Your task: Keeping every line intact, repeat the data word for word.

Data excerpt:

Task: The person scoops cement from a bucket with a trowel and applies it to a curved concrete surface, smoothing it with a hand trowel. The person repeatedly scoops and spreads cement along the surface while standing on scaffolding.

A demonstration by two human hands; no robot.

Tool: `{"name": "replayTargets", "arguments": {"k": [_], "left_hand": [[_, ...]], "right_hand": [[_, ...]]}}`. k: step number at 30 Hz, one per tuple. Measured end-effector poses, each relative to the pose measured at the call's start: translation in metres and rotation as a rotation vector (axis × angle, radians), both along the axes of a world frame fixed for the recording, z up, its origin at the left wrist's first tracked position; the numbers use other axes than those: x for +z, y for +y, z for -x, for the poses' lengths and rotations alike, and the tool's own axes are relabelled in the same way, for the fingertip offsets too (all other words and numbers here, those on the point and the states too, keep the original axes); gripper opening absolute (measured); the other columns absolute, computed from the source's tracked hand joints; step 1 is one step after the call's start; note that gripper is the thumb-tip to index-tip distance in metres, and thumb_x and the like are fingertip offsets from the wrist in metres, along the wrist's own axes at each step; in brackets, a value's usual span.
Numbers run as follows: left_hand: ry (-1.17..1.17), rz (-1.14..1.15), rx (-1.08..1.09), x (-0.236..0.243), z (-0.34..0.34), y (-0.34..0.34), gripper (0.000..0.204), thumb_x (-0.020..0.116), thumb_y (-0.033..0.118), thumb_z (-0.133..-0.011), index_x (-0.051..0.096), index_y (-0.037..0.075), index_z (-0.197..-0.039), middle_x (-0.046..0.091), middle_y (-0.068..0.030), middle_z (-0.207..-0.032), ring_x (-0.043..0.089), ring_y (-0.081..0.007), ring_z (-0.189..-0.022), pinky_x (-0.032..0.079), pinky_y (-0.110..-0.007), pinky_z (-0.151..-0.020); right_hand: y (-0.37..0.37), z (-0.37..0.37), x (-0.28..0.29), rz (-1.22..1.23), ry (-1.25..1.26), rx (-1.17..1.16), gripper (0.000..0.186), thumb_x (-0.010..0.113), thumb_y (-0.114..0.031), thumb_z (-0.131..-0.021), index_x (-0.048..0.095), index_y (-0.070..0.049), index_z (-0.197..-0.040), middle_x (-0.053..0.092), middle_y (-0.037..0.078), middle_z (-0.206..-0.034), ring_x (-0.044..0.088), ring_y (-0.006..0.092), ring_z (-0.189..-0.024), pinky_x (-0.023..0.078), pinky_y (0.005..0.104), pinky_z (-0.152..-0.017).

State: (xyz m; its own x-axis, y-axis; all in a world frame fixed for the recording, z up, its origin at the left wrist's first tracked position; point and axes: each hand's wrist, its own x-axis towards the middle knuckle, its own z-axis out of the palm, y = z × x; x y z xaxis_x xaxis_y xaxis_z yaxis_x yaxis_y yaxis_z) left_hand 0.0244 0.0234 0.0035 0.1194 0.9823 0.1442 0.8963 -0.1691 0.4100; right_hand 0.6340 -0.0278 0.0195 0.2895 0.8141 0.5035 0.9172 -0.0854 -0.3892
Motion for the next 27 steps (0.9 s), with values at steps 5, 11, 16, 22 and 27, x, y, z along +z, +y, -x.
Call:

Solution for this task:
Task: The person scoops cement from a bucket with a trowel and applies it to a curved concrete surface, smoothing it with a hand trowel. The person repeatedly scoops and spreads cement along the surface while standing on scaffolding.

A demonstration by two human hands; no robot.

Tool: `{"name": "replayTargets", "arguments": {"k": [_], "left_hand": [[_, ...]], "right_hand": [[_, ...]]}}`. k: step number at 30 Hz, one per tuple. Measured end-effector poses, each relative to the pose measured at the call's start: translation in metres and rotation as a rotation vector (axis × angle, radians), both along the axes of a world frame fixed for the recording, z up, its origin at the left wrist's first tracked position; the numbers use other axes than those: x for +z, y for +y, z for -x, for the poses' lengths and rotations alike, and the tool's own axes are relabelled in the same way, for the fingertip offsets too (all other words and numbers here, those on the point and the states too, keep the original axes); gripper opening absolute (measured); the other columns absolute, computed from the source's tracked hand joints; step 1 is one step after the call's start; note that gripper is the thumb-tip to index-tip distance in metres, and thumb_x and the like are fingertip offsets from the wrist in metres, along the wrist's own axes at each step; in brackets, a value's usual span.
Numbers run as follows: left_hand: ry (-1.17..1.17), rz (-1.14..1.15), rx (-1.08..1.09), x (-0.236..0.243), z (-0.34..0.34), y (-0.34..0.34), gripper (0.000..0.204), thumb_x (-0.020..0.116), thumb_y (-0.033..0.118), thumb_z (-0.133..-0.011), index_x (-0.051..0.096), index_y (-0.037..0.075), index_z (-0.197..-0.039), middle_x (-0.046..0.091), middle_y (-0.068..0.030), middle_z (-0.207..-0.032), ring_x (-0.043..0.089), ring_y (-0.081..0.007), ring_z (-0.189..-0.022), pinky_x (-0.032..0.079), pinky_y (-0.110..-0.007), pinky_z (-0.151..-0.020); right_hand: y (-0.37..0.37), z (-0.37..0.37), x (-0.28..0.29), rz (-1.22..1.23), ry (-1.25..1.26), rx (-1.17..1.16), gripper (0.000..0.186), thumb_x (-0.010..0.113), thumb_y (-0.114..0.031), thumb_z (-0.131..-0.021), index_x (-0.048..0.095), index_y (-0.070..0.049), index_z (-0.197..-0.040), middle_x (-0.053..0.092), middle_y (-0.037..0.078), middle_z (-0.206..-0.034), ring_x (-0.044..0.088), ring_y (-0.006..0.092), ring_z (-0.189..-0.024), pinky_x (-0.023..0.078), pinky_y (0.005..0.104), pinky_z (-0.152..-0.017).

State: (xyz m; its own x-axis, y-axis; all in a world frame fixed for the recording, z up, its origin at the left wrist's first tracked position; point and axes: each hand's wrist, its own x-axis towards the middle knuckle, its own z-axis out of the palm, y = z × x; x y z xaxis_x xaxis_y xaxis_z yaxis_x yaxis_y yaxis_z) left_hand 0.0244 0.0234 0.0035 0.1194 0.9823 0.1442 0.8963 -0.1691 0.4100; right_hand 0.6340 -0.0278 0.0195 0.2895 0.8141 0.5035 0.9172 -0.0854 -0.3892
Motion for the next 27 steps (0.9 s), with values at steps 5, 11, 16, 22 and 27, x, y, z along +z, +y, -x.
Call:

The exercise is done.